The final chapters of the novel trace Camilla’s decline as a result of her unhealthy passion for Sammy, who despises and abuses her. When Camilla and Arturo drive to visit Sammy in the desert, it becomes clear that Sammy’s racist and misogynistic beliefs about Mexican women result in him treating Camilla like a slave. He commands her to cook, clean, and do laundry for him while he and Arturo discuss the publishing industry and the financial side of writing. The constant rejections from Sammy and the knowledge that he is soon going to die lead Camilla to spend more time with Arturo but also to become more reliant on alcohol and marijuana. She also becomes more violent and finally has a nervous breakdown that leads to her incarceration in state mental hospitals. Despite Arturo’s attempts to care for her after her escape from the asylum, she returns to Sammy’s place in the desert, where he once again rejects her and turns her out into the desert.
While Camilla descends into insanity and instability, Arturo begins to show signs of development and maturity in the novel’s final chapters. As Camilla becomes increasingly unwell, Arturo reveals his genuine love and concern for her by doing his best to care for her. He tries to stop her marijuana habit on several occasions, feeds and nurses her in her apartment, searches tirelessly for her in the state hospitals and asylums after she is taken away, and continues to wire her money after her escape from the asylum because he cannot bear the thought of her suffering. Above all, he tries to offer her a home in which she can recover by suggesting that they rent a place in Laguna Beach. However, Arturo’s fantasies about their domestic life in Laguna Beach reveal as much about his own longing for a sense of home as they do about his desire to comfort Camilla. As someone who has always felt homeless in Los Angeles and American society more generally, he is attracted to the idea of having a physical home (as opposed to the transient space of the hotel room) in which he can work, Camilla can rest and care for Willie, and they can both comfort each other apart from the chaos and corruption of the city. In the end, however, Camilla is too far gone for Arturo’s plan to work, and the house in Laguna Beach becomes just another fantasy of home.

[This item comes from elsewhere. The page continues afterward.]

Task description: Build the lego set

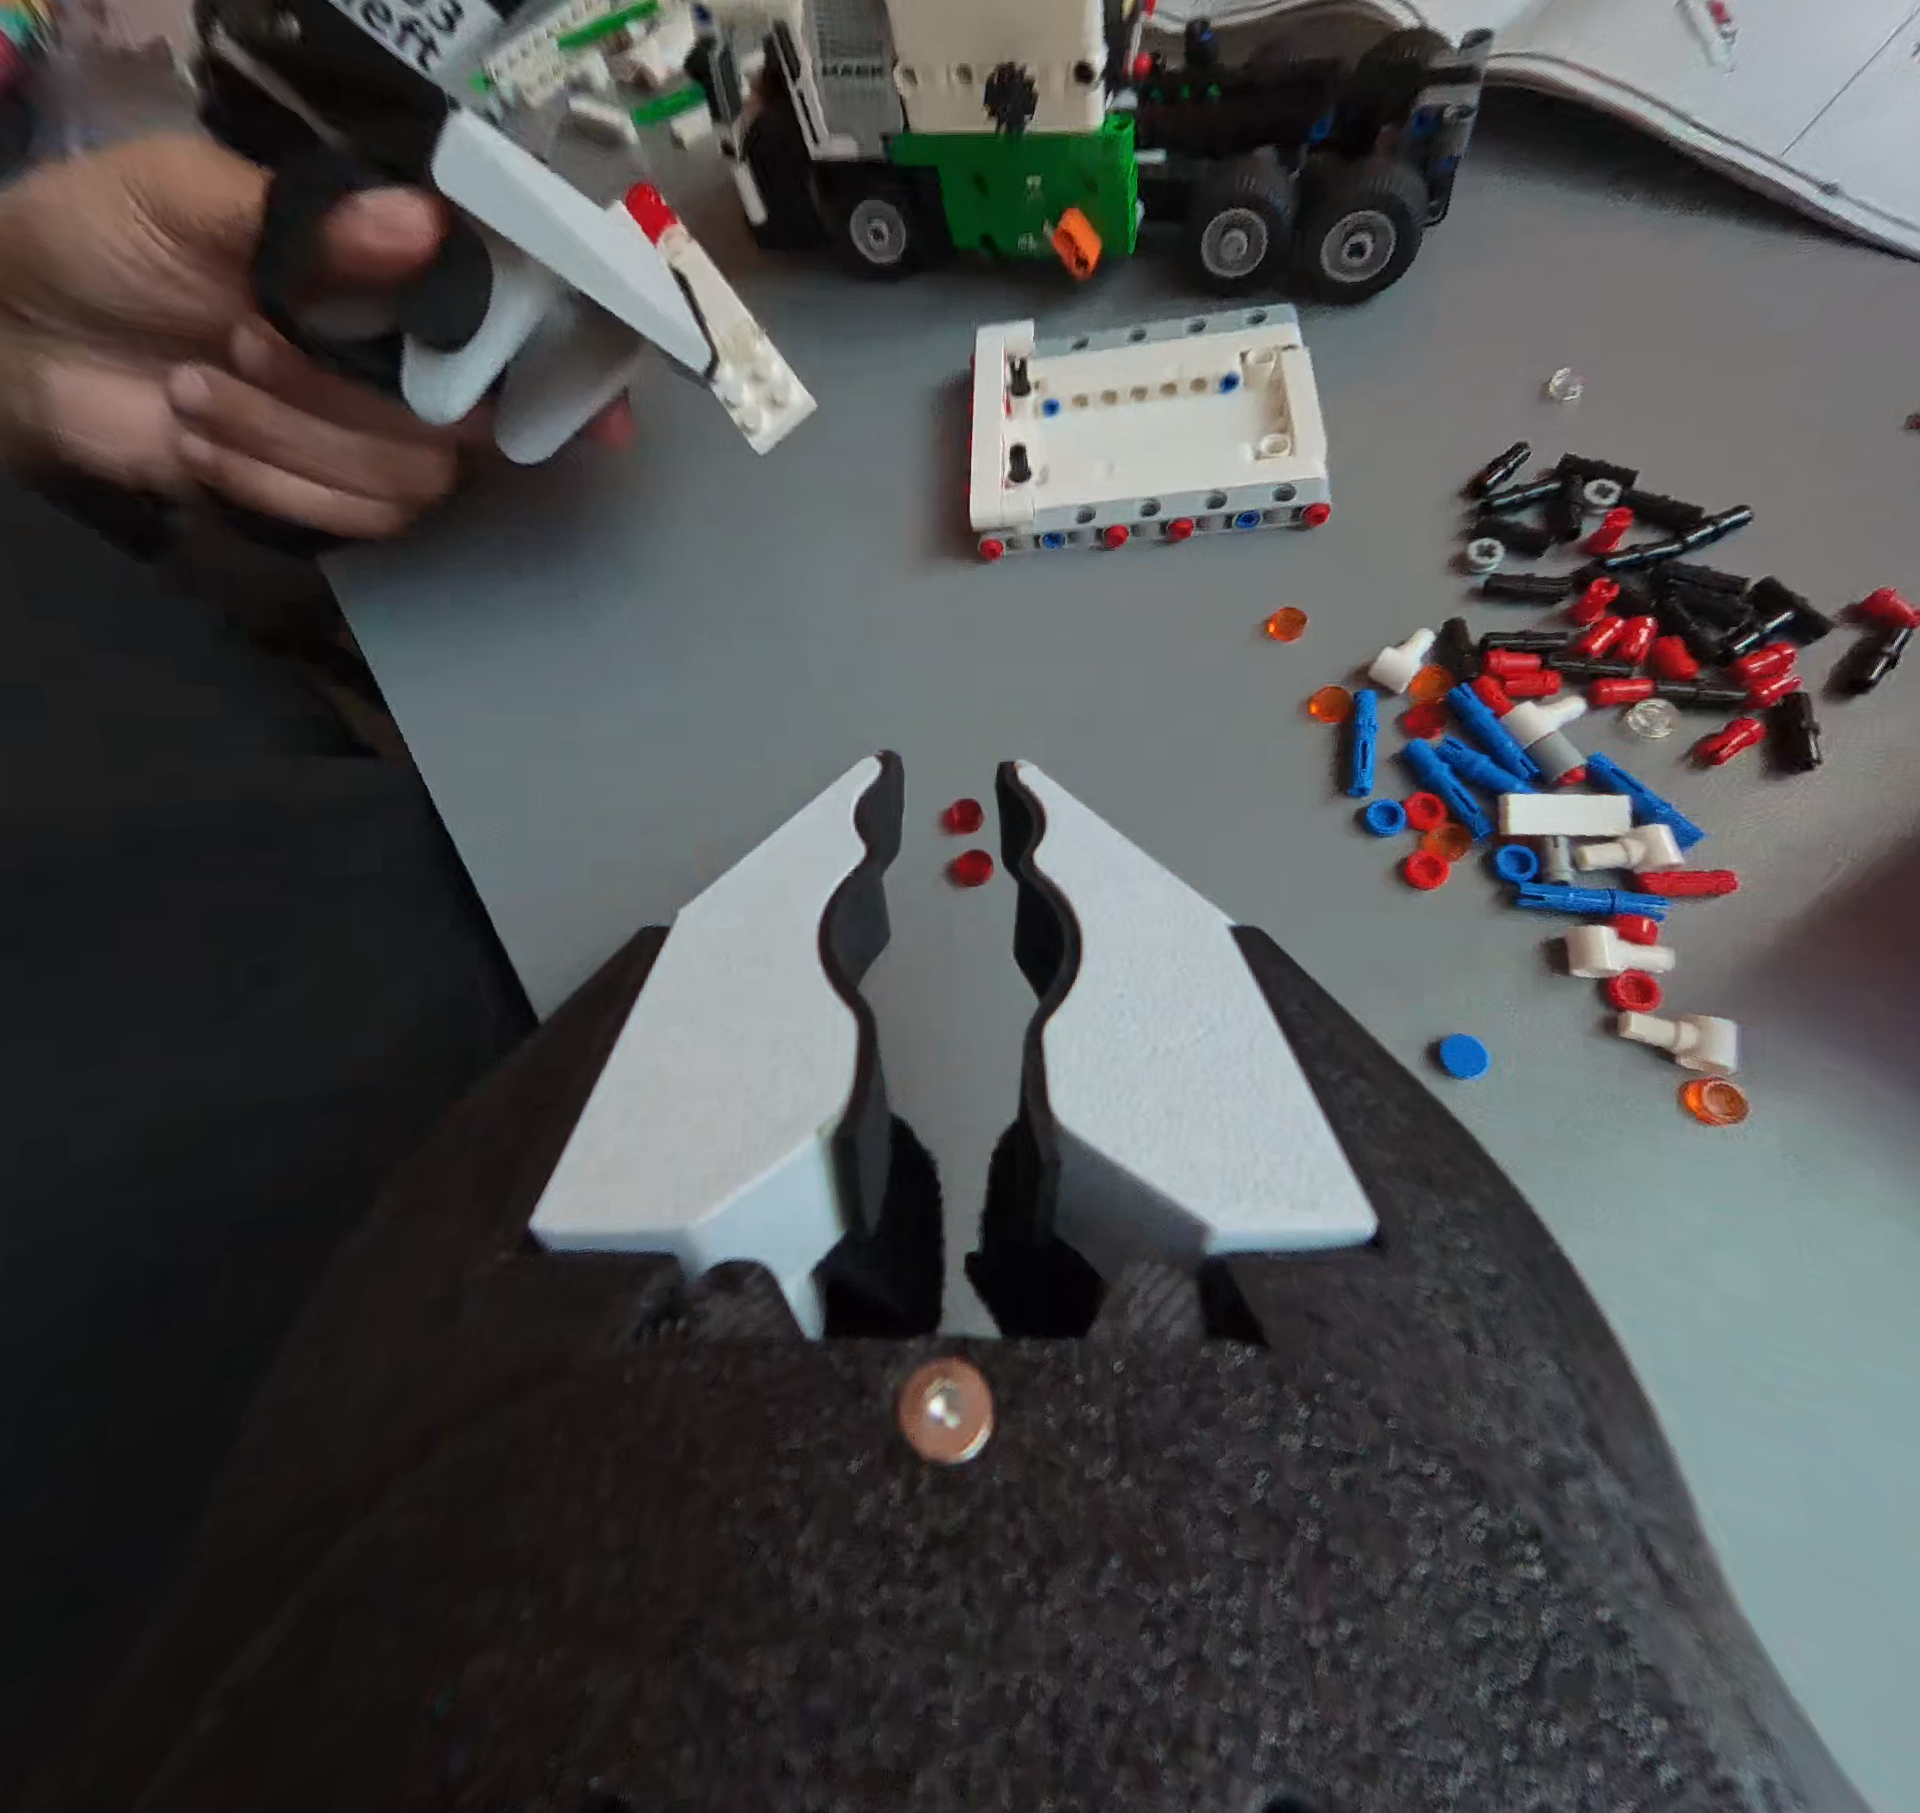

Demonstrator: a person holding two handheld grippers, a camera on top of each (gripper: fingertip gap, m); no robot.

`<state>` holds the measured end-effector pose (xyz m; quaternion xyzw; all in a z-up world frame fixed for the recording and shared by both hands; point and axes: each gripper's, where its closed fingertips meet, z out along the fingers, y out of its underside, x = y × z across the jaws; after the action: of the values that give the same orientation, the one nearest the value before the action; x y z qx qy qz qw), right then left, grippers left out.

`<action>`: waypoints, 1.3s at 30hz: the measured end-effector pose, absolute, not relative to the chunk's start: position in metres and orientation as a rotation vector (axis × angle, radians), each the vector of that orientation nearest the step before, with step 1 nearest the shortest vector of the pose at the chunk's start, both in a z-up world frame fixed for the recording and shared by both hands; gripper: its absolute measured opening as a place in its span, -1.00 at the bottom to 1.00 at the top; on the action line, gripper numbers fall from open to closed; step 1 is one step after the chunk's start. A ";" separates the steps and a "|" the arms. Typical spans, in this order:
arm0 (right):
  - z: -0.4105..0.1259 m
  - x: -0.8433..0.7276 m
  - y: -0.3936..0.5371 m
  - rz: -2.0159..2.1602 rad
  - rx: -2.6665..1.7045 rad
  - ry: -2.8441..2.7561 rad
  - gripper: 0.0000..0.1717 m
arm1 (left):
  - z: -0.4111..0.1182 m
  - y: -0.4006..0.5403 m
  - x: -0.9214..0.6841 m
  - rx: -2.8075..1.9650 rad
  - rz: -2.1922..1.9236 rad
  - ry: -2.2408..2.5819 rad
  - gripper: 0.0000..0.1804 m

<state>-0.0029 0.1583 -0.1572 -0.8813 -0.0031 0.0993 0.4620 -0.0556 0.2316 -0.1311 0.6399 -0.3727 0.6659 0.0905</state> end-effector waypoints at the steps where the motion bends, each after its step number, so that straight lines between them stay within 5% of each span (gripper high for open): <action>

By the end of the novel, Arturo has come a long way from when he first arrived in Los Angeles. He is no longer a poor, struggling writer; he has published a novel, in addition to his short stories, and achieved a degree of financial success. He has also gained experience with women through his connections with both Vera and Camilla. The novel underlines the way in which these relationships are connected to Arturo’s success as a writer. For instance, Arturo’s first novel tells the story of Vera Rivken; he is therefore indebted to her for his first major success as an author. Furthermore, it is clear that Camilla is also a major source of inspiration for the novel, as Arturo’s desire for her fueled his interest in writing and his interest in pursuing Vera. When Arturo throws a copy of the novel inscribed to Camilla, the gesture can be read as a tribute to his enduring love for her, and the degree to which she has inspired and influenced his writing. It also shows Arturo rejecting his material success as an author as a way of acknowledging the loss of Camilla.